• Goal of the exercise: Using the records below, count the lines containing "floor" and give only the total.

[Dataset excerpts]
+ + + + + + +

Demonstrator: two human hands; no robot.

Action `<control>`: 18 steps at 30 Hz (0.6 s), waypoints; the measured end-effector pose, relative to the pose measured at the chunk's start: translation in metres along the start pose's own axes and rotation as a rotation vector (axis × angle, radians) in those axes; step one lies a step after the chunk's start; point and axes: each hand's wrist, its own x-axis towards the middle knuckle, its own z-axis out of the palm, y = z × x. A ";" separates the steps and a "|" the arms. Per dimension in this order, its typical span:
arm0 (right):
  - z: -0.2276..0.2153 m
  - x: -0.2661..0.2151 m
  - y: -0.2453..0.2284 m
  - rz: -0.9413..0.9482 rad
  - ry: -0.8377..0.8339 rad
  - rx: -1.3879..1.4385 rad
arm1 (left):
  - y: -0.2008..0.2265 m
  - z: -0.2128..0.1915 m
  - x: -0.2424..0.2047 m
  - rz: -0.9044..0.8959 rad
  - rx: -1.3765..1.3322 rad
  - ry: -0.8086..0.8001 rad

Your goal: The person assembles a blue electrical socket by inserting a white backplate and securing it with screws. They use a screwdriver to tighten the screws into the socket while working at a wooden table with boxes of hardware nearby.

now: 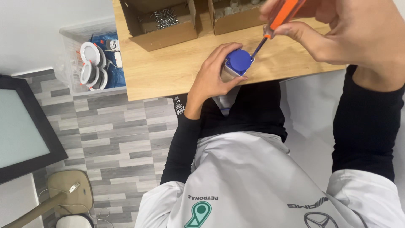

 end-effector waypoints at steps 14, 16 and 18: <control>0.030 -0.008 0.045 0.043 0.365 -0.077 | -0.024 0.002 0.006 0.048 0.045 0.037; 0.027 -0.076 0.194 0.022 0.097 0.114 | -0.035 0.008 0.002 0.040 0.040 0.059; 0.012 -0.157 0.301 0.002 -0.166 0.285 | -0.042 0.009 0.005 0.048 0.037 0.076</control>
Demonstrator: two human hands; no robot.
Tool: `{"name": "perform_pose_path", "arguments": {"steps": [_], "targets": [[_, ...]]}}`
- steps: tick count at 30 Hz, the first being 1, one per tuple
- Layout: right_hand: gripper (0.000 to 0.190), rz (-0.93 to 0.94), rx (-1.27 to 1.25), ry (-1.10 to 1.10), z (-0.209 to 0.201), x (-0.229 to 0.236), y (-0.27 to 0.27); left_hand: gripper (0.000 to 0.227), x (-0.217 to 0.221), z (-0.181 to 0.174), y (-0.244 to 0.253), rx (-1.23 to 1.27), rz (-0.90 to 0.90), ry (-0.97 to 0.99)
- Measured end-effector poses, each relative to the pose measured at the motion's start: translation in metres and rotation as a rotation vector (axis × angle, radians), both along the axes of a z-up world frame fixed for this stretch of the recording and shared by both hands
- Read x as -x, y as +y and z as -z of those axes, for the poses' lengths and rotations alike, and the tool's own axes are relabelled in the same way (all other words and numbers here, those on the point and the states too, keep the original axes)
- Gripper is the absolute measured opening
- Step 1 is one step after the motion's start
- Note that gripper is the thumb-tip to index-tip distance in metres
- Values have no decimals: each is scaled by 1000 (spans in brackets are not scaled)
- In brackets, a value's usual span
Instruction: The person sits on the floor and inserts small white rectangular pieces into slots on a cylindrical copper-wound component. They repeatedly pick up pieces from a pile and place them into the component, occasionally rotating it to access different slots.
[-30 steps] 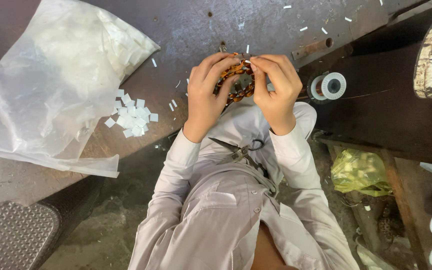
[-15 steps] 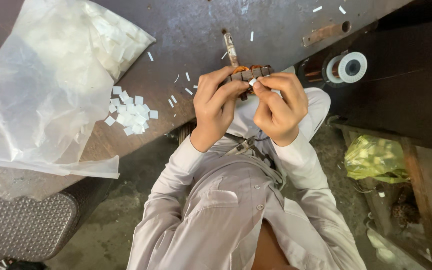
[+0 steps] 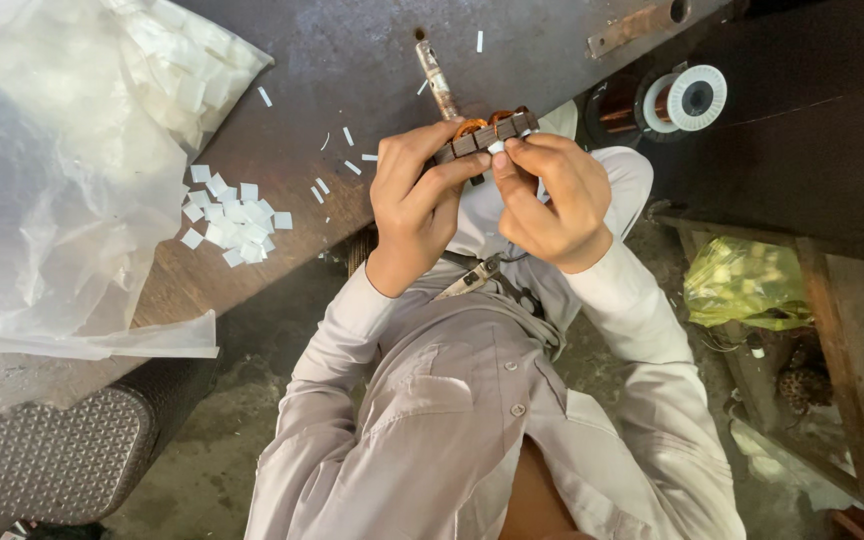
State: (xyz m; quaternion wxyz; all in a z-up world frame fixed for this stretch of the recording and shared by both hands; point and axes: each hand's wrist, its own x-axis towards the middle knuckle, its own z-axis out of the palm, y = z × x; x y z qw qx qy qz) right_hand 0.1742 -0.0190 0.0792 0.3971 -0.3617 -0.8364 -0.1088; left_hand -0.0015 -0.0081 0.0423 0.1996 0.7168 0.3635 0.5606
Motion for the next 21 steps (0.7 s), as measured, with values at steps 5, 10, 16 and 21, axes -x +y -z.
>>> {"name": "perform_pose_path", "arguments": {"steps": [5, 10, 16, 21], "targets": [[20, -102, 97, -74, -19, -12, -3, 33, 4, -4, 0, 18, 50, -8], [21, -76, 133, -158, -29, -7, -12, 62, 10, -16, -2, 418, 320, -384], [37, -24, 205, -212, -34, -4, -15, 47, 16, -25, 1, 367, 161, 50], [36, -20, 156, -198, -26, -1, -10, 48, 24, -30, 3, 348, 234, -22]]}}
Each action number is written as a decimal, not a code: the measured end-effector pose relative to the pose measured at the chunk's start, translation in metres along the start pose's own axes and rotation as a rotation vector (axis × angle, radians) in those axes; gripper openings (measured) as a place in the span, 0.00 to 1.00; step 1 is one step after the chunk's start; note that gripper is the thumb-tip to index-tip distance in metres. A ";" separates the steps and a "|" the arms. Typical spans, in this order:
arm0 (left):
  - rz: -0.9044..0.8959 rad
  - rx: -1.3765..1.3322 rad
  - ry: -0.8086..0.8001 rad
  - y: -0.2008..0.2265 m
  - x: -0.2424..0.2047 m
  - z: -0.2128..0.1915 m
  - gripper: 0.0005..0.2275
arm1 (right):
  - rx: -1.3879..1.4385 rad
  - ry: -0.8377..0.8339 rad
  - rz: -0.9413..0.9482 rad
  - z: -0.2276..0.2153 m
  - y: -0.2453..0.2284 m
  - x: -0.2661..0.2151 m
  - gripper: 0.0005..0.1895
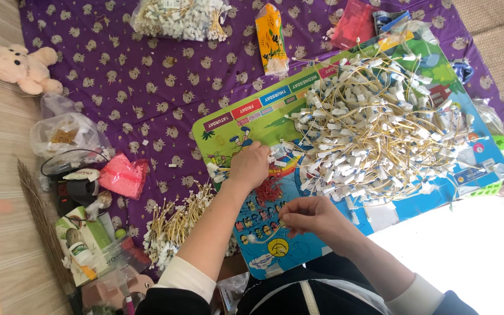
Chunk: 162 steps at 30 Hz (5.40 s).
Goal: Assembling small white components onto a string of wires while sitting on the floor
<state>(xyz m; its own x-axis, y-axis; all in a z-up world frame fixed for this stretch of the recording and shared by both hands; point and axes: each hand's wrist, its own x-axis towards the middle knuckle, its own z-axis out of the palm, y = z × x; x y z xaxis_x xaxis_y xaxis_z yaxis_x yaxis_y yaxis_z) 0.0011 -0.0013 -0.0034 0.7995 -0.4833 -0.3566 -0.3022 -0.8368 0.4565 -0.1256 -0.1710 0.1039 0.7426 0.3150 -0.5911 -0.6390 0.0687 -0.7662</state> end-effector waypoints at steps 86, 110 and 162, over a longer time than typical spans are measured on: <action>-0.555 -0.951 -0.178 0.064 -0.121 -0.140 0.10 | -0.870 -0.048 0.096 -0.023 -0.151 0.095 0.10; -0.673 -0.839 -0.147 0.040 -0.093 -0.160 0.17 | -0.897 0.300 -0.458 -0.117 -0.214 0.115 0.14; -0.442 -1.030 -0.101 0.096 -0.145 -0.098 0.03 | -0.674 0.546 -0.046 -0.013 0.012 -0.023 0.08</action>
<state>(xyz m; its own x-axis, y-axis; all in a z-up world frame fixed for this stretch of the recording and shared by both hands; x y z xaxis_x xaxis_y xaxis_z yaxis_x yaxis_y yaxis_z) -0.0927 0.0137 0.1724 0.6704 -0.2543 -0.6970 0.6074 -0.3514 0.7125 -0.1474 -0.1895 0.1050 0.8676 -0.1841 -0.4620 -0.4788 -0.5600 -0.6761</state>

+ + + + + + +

• Finished task: 2